As for the absolute value – it was trickier to figure out. Absolute value is weird for derivatives. It turns out, you can’t calculate it because it is not a continuous curve. The absolute value of 0 is 0 and therefore there is a single point where there is no tangent.
The trick for circumventing this problem is to take advantage of getting the square root of a squared value. Both functions have calculable derivatives, and of course, it is equivalent to getting the absolute value.
I started down this road, but it turns out there is an even easier way. SymPy has a keyword argument when defining your symbols to show your symbols will all be real numbers: real. Toggling this to true fixed all my problems with absolute value.
In Closing
After this, I had my derivative formula. Plugging it into my Swift code, I had my complex regression working on-device. SymPy was a godsend and I wouldn’t have solved these problems without it.

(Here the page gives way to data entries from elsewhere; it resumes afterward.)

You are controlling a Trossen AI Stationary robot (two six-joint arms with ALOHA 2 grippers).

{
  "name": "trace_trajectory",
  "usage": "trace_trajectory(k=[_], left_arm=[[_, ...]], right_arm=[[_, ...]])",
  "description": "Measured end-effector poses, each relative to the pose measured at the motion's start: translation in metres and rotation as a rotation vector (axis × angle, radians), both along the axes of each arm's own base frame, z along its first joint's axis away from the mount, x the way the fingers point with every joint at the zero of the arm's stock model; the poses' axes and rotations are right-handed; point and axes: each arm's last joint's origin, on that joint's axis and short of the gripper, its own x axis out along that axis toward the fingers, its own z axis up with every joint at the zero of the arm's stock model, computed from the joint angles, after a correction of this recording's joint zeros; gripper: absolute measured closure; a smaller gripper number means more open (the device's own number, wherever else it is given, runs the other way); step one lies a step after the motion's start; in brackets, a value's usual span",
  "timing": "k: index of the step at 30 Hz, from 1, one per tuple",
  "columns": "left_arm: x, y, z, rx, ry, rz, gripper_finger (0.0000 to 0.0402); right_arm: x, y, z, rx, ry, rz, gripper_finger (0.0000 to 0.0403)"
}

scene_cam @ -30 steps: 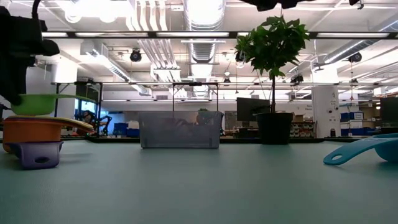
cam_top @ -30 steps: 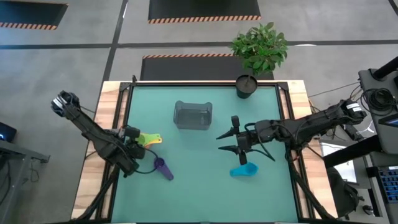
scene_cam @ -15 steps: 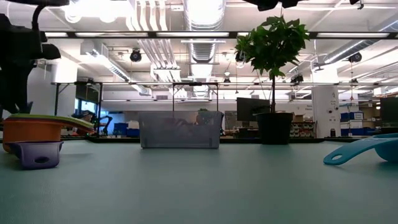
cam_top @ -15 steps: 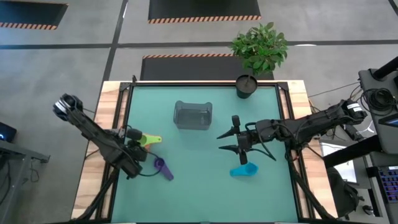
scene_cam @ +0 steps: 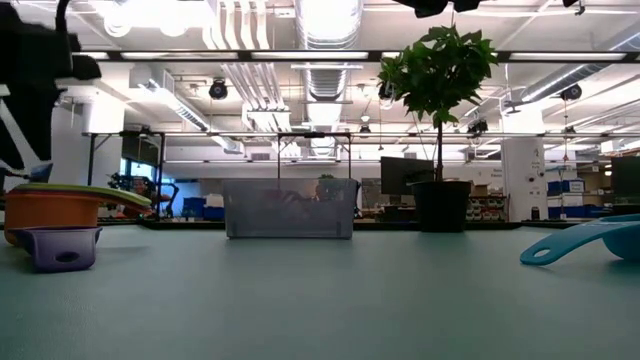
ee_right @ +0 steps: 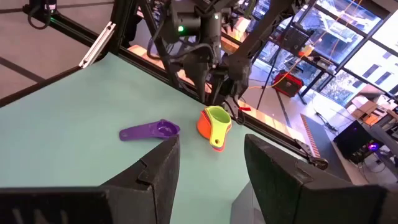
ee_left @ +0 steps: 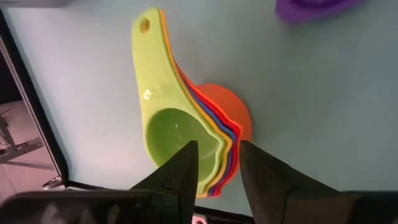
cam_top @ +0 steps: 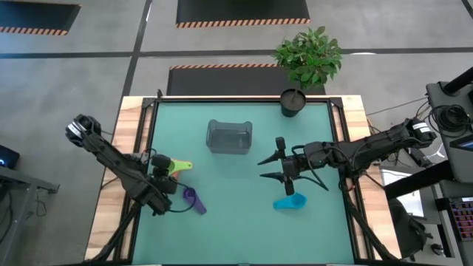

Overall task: Nest measuring cups in basket
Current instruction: Stack the blue measuring cup into the yellow measuring cup

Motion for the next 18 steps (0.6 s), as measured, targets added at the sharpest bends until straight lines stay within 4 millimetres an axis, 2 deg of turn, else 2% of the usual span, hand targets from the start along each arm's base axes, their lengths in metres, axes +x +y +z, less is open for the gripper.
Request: trace_trajectory(k=[5,12,15,18], left_arm=[[0.011,-0.009,0.027,-0.06,-0.11,0.047,0.0301],[0.037,-0.025,0.075,-0.092,-0.53,0.139,0.0301],[0.049,-0.032,0.091,-0.098,-0.678,0.129,0.0301],[0.058,-0.038,0.1,-0.069,-0.754,0.092,0.0301]], right_arm=[[0.0,0.0,0.0,0.048,0.01,-0.009,0.0236],[0.001,0.001,0.006,0.233,0.034,-0.035,0.0236],[0.0,0.005,0.0,0.339,0.127,-0.032,0.0236],[0.0,0.013,-0.009,0.455,0.294,-0.042,0.0236]])
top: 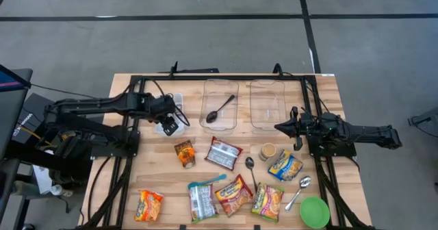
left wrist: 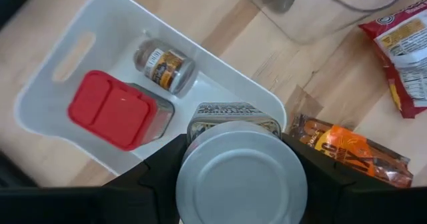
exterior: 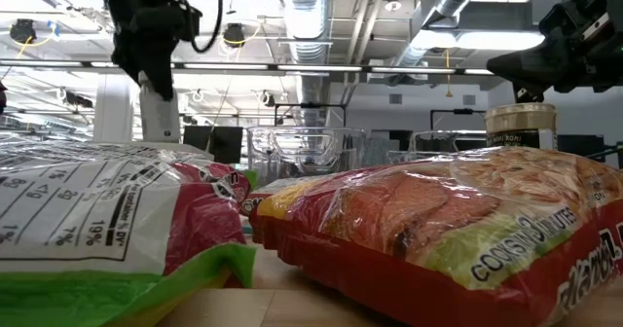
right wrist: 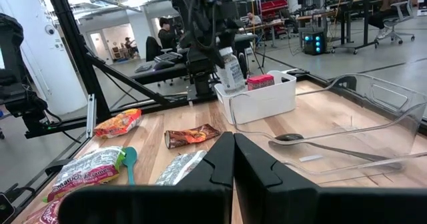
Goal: Pick & Place Food Item
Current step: Put the white seasoning bottle into the white bin
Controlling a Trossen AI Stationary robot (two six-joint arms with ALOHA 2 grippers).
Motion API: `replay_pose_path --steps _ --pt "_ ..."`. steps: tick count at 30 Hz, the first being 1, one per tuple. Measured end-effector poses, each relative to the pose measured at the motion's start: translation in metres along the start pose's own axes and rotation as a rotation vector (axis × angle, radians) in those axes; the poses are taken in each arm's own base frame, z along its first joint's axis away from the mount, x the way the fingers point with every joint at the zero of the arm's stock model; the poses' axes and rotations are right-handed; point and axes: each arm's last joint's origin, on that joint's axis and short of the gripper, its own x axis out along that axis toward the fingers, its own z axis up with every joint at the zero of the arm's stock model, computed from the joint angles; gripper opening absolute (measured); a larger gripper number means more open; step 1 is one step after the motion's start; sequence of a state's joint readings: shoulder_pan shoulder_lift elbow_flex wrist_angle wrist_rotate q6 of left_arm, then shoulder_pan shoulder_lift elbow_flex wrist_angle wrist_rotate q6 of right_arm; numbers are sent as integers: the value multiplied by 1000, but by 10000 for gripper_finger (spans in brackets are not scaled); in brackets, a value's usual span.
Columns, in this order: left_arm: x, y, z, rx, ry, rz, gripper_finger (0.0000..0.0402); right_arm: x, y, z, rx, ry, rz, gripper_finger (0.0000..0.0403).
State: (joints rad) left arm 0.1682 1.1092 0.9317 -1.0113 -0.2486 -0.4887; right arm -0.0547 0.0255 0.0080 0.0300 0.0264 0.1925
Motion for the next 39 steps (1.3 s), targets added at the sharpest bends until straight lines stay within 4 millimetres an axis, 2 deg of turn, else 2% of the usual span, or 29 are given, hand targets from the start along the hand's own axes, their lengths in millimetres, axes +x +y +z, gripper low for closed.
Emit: replay_pose_path --steps 18,39 --pt "43 7 -14 42 10 -72 195 0 0 -1 0 9 -2 0" --pt "56 3 -13 51 39 -91 198 0 0 -1 0 13 -3 0"
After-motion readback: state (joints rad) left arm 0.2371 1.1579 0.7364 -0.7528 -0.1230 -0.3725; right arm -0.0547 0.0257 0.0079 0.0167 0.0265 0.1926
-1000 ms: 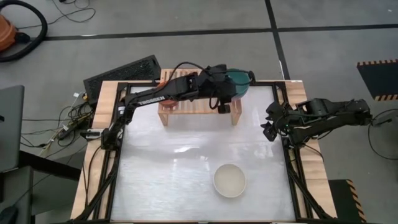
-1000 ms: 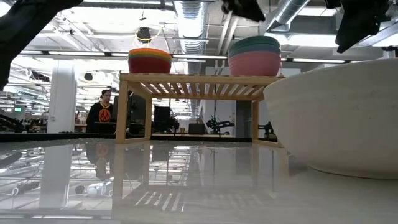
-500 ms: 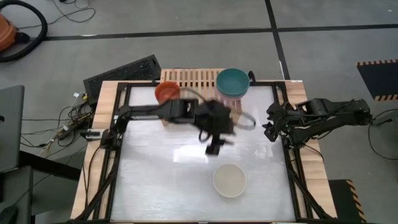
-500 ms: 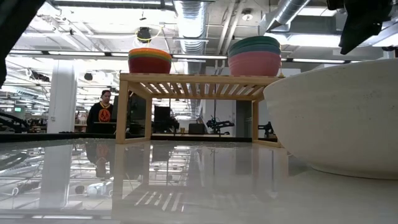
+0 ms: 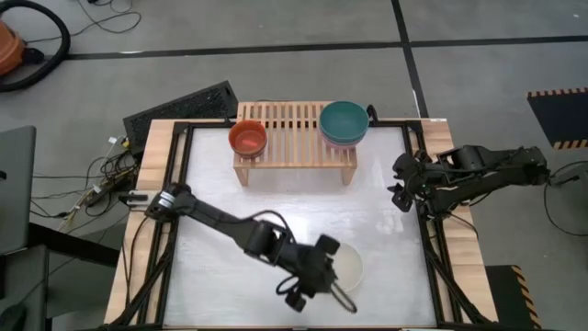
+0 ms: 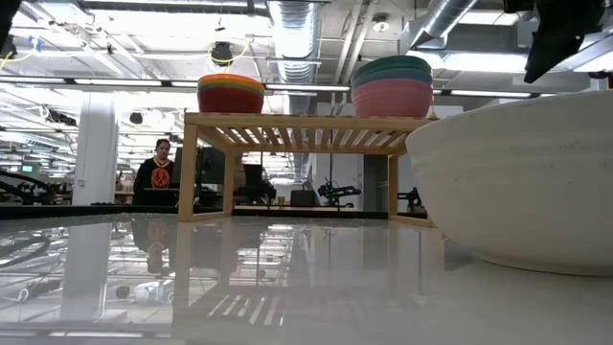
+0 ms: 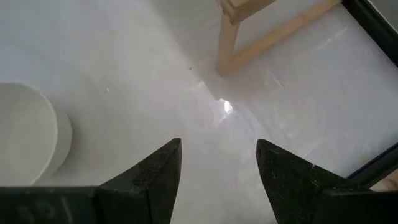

The only oddity I experienced was after getting it to solve the derivative. The equation was still long, and calling the simplify method made it even longer. I simplified it down to something concise and readable, so I don’t know why it struggled.
The documentation is top-notch and has interactive code snippet examples throughout that you can run in-browser. Don’t be afraid to have a look because they make it easy for you.
SymPy is fantastic and should always be in your back pocket as a secret weapon if you’re ever in a mathematical bind.